**The problem**
Repeat every line that appears below, with nothing altered.

**Given data**
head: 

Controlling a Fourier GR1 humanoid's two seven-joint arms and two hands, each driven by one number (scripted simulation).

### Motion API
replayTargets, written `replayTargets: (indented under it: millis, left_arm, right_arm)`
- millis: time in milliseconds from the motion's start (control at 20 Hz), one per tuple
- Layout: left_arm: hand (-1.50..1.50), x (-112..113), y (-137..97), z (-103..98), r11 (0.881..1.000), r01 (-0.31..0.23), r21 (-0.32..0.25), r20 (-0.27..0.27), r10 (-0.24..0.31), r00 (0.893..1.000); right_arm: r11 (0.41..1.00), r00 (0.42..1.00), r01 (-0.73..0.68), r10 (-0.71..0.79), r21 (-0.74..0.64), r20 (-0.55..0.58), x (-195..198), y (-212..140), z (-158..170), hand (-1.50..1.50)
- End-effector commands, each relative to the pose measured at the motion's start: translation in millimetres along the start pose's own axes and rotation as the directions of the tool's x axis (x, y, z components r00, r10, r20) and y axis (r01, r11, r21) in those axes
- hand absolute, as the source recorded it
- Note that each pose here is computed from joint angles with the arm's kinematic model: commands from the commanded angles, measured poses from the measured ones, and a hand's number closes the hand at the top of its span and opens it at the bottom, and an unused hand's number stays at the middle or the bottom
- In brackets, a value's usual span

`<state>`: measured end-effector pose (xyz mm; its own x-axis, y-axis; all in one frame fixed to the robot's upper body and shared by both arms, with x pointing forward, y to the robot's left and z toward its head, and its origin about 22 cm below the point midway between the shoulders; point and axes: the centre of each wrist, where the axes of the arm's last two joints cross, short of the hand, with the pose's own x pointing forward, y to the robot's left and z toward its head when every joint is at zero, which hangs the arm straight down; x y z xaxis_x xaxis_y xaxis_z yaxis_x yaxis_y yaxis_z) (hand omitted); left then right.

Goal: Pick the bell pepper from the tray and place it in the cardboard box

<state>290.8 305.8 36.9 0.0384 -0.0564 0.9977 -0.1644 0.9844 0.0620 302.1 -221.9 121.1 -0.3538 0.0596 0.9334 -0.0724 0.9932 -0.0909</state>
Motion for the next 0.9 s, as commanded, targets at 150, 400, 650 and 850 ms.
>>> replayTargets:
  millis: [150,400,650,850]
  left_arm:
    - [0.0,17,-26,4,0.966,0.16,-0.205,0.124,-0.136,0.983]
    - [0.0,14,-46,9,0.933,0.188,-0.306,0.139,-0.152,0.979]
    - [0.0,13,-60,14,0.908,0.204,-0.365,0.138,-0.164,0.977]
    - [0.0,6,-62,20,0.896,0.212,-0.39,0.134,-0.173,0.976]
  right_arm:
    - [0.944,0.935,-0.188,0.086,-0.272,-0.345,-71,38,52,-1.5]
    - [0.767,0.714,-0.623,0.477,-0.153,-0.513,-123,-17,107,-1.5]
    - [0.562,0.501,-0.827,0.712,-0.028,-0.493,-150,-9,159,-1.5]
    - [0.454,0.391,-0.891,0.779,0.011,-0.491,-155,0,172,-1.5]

**Task answer**
head: 

Controlling a Fourier GR1 humanoid's two seven-joint arms and two hands, each driven by one number (scripted simulation).

### Motion API
replayTargets, written `replayTargets: (indented under it: millis, left_arm, right_arm)`
- millis: time in milliseconds from the motion's start (control at 20 Hz), one per tuple
- Layout: left_arm: hand (-1.50..1.50), x (-112..113), y (-137..97), z (-103..98), r11 (0.881..1.000), r01 (-0.31..0.23), r21 (-0.32..0.25), r20 (-0.27..0.27), r10 (-0.24..0.31), r00 (0.893..1.000); right_arm: r11 (0.41..1.00), r00 (0.42..1.00), r01 (-0.73..0.68), r10 (-0.71..0.79), r21 (-0.74..0.64), r20 (-0.55..0.58), x (-195..198), y (-212..140), z (-158..170), hand (-1.50..1.50)
- End-effector commands, each relative to the pose measured at the motion's start: translation in millimetres along the start pose's own axes and rotation as the directions of the tool's x axis (x, y, z components r00, r10, r20) and y axis (r01, r11, r21) in those axes
- hand absolute, as the source recorded it
- Note that each pose here is computed from joint angles with the arm's kinematic model: commands from the commanded angles, measured poses from the measured ones, and a hand's number closes the hand at the top of its span and opens it at the bottom, and an unused hand's number stays at the middle or the bottom
- In brackets, a value's usual span

`<state>`: measured end-effector pose (xyz mm; its own x-axis, y-axis; all in one frame fixed to the robot's upper body and shared by both arms, with x pointing forward, y to the robot's left and z toward its head, and its origin about 22 cm below the point midway between the shoulders; point and axes: the centre of each wrist, where the axes of the arm's last two joints cross, short of the hand, with the pose's own x pointing forward, y to the robot's left and z toward its head when every joint is at zero, which hangs the arm straight down; x y z xaxis_x xaxis_y xaxis_z yaxis_x yaxis_y yaxis_z) (hand omitted); left then right.

Goal: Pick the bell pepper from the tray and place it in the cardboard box

<state>290.8 305.8 36.9 0.0384 -0.0564 0.9977 -0.1644 0.9844 0.0620 302.1 -221.9 121.1 -0.3538 0.0596 0.9334 -0.0724 0.9932 -0.0909</state>
Motion for the next 0.9 s, as commanded, targets at 150, 400, 650 and 850 ms.
>>> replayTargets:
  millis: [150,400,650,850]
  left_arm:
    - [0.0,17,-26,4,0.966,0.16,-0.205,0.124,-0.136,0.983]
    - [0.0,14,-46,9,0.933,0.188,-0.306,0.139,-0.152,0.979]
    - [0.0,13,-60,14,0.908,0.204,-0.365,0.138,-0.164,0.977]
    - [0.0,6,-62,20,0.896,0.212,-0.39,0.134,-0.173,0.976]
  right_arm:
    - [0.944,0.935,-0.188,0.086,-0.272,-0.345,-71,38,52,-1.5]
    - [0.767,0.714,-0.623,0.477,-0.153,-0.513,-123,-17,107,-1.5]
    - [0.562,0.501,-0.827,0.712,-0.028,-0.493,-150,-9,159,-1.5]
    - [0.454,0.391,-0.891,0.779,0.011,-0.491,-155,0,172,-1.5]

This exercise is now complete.